LINQ To Objects and the performance of nested "Where" calls

This post came out of this Stack Overflow question, which essentially boils down to which is better out of these two options:

var oneBigPredicate = collection.Where(x => Condition1(x)
                                         && Condition2(x)
                                         && Condition3(x));

var multiplePredicates = collection.Where(x => Condition1(x))
                                   .Where(x => Condition2(x))
                                   .Where(x => Condition3(x))

The first case is logically a single "wrapper" sequence around the original collection, with a filter which checks all three conditions (but applying short-circuiting logic, of course) before the wrapper will yield an item from the original sequence.

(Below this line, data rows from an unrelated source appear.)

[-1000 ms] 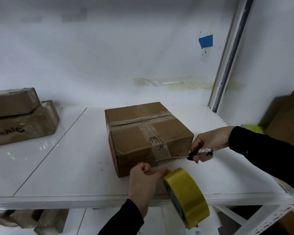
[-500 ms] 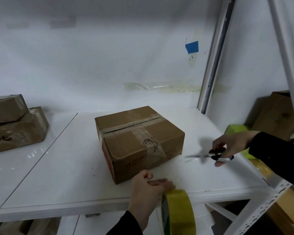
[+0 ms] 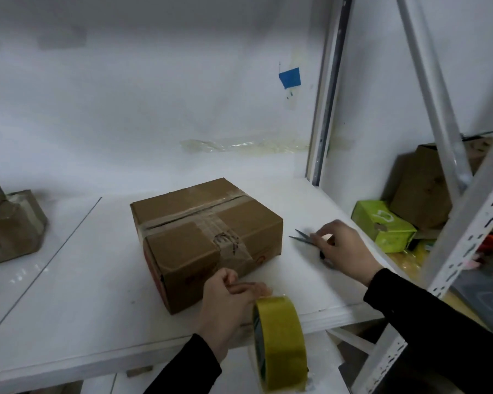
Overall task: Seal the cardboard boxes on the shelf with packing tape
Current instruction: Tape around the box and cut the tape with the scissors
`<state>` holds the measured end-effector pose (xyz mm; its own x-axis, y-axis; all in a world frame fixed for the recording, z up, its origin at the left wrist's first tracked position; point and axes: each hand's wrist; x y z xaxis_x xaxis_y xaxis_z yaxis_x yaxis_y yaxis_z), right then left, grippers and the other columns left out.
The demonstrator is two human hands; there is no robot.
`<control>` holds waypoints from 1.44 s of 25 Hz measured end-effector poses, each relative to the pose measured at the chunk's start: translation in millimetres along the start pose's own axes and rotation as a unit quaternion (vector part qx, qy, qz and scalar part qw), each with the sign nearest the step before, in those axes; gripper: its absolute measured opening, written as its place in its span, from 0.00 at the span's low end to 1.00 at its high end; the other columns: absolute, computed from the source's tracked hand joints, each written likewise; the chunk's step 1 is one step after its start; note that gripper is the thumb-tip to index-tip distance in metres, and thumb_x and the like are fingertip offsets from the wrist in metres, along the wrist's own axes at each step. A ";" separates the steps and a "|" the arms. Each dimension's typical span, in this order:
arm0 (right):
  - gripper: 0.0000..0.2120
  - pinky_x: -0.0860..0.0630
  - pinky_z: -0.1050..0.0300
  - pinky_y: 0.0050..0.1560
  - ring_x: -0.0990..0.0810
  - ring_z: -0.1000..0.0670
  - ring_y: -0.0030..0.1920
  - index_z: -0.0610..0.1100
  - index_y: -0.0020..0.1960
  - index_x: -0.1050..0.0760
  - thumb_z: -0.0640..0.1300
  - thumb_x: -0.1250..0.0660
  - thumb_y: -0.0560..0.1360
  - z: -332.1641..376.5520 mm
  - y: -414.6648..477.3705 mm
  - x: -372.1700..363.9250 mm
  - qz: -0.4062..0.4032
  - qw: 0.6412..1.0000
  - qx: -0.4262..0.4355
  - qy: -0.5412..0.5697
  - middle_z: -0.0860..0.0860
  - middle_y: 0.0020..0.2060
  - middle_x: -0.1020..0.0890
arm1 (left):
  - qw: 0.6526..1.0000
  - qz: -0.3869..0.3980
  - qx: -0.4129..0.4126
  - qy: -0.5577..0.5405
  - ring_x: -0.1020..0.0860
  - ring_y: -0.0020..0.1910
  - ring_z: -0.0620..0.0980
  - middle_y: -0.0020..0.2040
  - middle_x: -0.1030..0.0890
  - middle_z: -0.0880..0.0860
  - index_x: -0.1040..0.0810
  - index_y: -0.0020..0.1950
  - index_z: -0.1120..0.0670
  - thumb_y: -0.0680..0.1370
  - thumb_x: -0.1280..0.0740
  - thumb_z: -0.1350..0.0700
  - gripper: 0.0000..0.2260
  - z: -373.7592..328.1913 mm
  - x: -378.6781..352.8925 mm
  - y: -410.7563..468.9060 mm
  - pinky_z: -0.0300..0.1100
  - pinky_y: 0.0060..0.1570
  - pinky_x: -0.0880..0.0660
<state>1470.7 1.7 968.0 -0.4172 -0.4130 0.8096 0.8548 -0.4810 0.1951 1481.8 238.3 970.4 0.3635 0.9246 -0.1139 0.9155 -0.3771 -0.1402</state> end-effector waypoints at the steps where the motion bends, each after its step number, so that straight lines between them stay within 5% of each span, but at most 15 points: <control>1: 0.17 0.27 0.58 0.48 0.19 0.49 0.47 0.44 0.45 0.19 0.57 0.37 0.75 19.9 -17.7 2.2 0.070 0.989 -0.016 0.132 0.50 0.45 0.17 | 1.000 -0.002 -0.005 0.006 0.18 0.32 0.45 0.28 0.18 0.55 0.40 0.38 0.55 0.69 0.29 0.70 0.20 0.1 -0.7 1.8 0.32 0.31 0.24; 4: 0.24 0.25 0.63 0.50 0.18 0.55 0.47 0.47 0.45 0.16 0.65 0.38 0.67 55.1 -57.2 -2.2 0.298 0.899 -0.036 0.319 0.53 0.45 0.14 | 0.999 -0.011 -0.024 0.038 0.18 0.38 0.52 0.38 0.20 0.66 0.40 0.38 0.55 0.68 0.27 0.69 0.20 -0.3 -2.0 5.8 0.35 0.36 0.24; 7: 0.08 0.22 0.64 0.46 0.17 0.55 0.41 0.45 0.38 0.15 0.48 0.30 0.66 53.0 -65.3 -13.8 0.282 0.850 -0.039 0.442 0.50 0.39 0.14 | 0.996 -0.023 -0.035 0.080 0.22 0.34 0.47 0.33 0.25 0.61 0.39 0.38 0.55 0.69 0.28 0.68 0.19 1.5 -0.5 11.7 0.33 0.35 0.26; 10: 0.08 0.21 0.65 0.37 0.16 0.53 0.36 0.39 0.39 0.16 0.34 0.34 0.72 49.3 -67.2 -20.7 0.240 0.807 -0.095 0.531 0.45 0.37 0.14 | 0.995 -0.027 -0.028 0.090 0.25 0.39 0.52 0.37 0.24 0.62 0.39 0.38 0.55 0.69 0.26 0.65 0.20 5.5 1.1 18.6 0.43 0.43 0.28; 15: 0.04 0.22 0.64 0.32 0.17 0.53 0.31 0.34 0.41 0.18 0.32 0.32 0.71 55.5 -81.5 -24.7 0.117 0.835 -0.066 0.534 0.45 0.32 0.15 | 0.995 -0.025 -0.039 0.089 0.19 0.34 0.46 0.33 0.17 0.55 0.38 0.39 0.56 0.68 0.25 0.61 0.19 0.3 -4.3 7.5 0.36 0.38 0.24; 18: 0.04 0.22 0.66 0.35 0.17 0.54 0.32 0.38 0.38 0.18 0.32 0.31 0.70 61.3 -94.8 -16.0 0.009 0.875 -0.006 0.484 0.48 0.31 0.15 | 0.970 -0.027 -0.081 0.229 0.22 0.38 0.42 0.36 0.21 0.45 0.35 0.40 0.50 0.67 0.25 0.49 0.18 -19.4 -8.6 -12.5 0.31 0.37 0.27; 21: 0.03 0.22 0.68 0.35 0.17 0.54 0.31 0.39 0.35 0.18 0.38 0.30 0.64 73.4 -106.4 12.5 -0.041 0.869 0.046 0.490 0.48 0.30 0.15 | 0.945 0.021 -0.152 0.289 0.23 0.44 0.39 0.39 0.21 0.37 0.34 0.43 0.44 0.60 0.34 0.36 0.19 -51.0 -11.7 -48.1 0.31 0.42 0.28; 25: 0.08 0.23 0.67 0.28 0.20 0.54 0.26 0.38 0.35 0.18 0.43 0.31 0.62 88.9 -105.9 52.2 -0.002 0.882 0.069 0.467 0.45 0.28 0.16 | 0.938 0.024 -0.227 0.260 0.23 0.31 0.33 0.38 0.18 0.41 0.29 0.50 0.44 0.64 0.39 0.34 0.21 -74.5 -2.2 -64.5 0.25 0.32 0.32; 28: 0.12 0.22 0.62 0.30 0.21 0.53 0.27 0.39 0.33 0.17 0.49 0.25 0.58 62.2 -76.7 58.4 0.054 0.899 0.006 0.434 0.44 0.29 0.16 | 0.900 -0.175 -0.320 0.239 0.22 0.46 0.34 0.45 0.20 0.42 0.26 0.51 0.48 0.71 0.34 0.45 0.11 -78.8 35.3 -33.7 0.20 0.39 0.30; 31: 0.27 0.21 0.62 0.32 0.19 0.53 0.28 0.39 0.33 0.16 0.57 0.17 0.43 23.9 -39.3 44.3 0.198 0.902 -0.100 0.369 0.44 0.31 0.15 | 0.865 -0.207 -0.293 0.350 0.19 0.50 0.49 0.50 0.17 0.51 0.22 0.54 0.53 0.76 0.33 0.53 0.08 -64.5 67.3 7.3 0.32 0.51 0.27; 34: 0.07 0.23 0.64 0.30 0.20 0.53 0.26 0.38 0.33 0.16 0.41 0.21 0.64 3.9 -3.1 33.0 0.270 0.906 -0.187 0.268 0.45 0.29 0.16 | 0.814 -0.176 -0.263 0.488 0.21 0.57 0.55 0.61 0.20 0.53 0.22 0.61 0.53 0.76 0.33 0.49 0.16 -48.0 67.7 28.9 0.42 0.55 0.29; 36: 0.05 0.24 0.63 0.31 0.21 0.52 0.26 0.32 0.38 0.18 0.33 0.30 0.71 -5.5 18.7 30.5 0.279 0.920 -0.219 0.166 0.44 0.29 0.19 | 0.800 -0.153 -0.254 0.522 0.24 0.62 0.53 0.66 0.24 0.49 0.24 0.64 0.50 0.76 0.35 0.45 0.19 -44.0 63.3 35.1 0.42 0.57 0.29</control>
<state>1472.3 -24.1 993.3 -0.0842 -0.8685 0.4885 0.7880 -0.3581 -0.5008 1544.5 285.9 1001.6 -0.1867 0.6104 0.7697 0.8450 -0.2999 0.4428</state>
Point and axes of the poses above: each hand's wrist, its own y-axis towards the middle knuckle, its own x-axis out of the back of the hand, z = x × y
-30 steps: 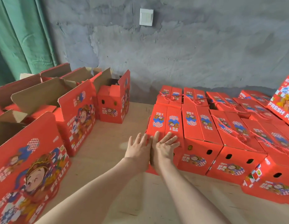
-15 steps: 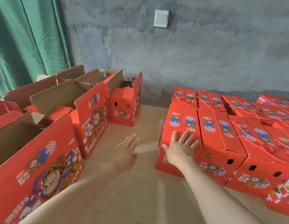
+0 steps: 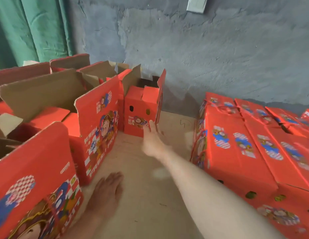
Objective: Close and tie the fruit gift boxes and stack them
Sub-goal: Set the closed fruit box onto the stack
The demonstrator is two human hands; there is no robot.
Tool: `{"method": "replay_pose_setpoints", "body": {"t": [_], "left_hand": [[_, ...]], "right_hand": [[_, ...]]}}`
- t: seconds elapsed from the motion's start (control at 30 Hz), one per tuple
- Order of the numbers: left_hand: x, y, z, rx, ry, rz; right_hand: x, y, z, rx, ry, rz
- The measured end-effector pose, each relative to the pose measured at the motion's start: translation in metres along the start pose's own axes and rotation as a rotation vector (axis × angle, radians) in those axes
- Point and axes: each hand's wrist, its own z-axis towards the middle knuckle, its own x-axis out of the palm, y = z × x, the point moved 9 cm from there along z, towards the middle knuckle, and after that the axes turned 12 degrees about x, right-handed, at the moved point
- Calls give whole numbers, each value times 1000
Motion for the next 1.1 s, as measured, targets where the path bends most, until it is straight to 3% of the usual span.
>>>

The second case is logically a set of concentric wrapper sequences, each applying a filter which checks a single condition. Asking the "outer" wrapper for the next item involves that one asking the "middle" wrapper for the next item, which asks the "inner" wrapper for the next item, which asks the original collection for the next item… the item is then passed "outwards" through the wrappers, with the filters being applied as we go, of course.

Now the two will achieve the same result, and I should say up-front that in most realistic cases, it won’t make a significant difference which you use. But realistic cases aren’t nearly as interesting to investigate as pathological cases, so I decided to benchmark a few different options for the second case. In particular, I wanted to find out how long it took to iterate over a query in the cases where the condition was either "always true" or "always false" – and vary the depth of nesting. Note that I’m not actually testing the first kind of query shown above… I suspect it wouldn’t be terribly interesting, at least compared with the results of the second query.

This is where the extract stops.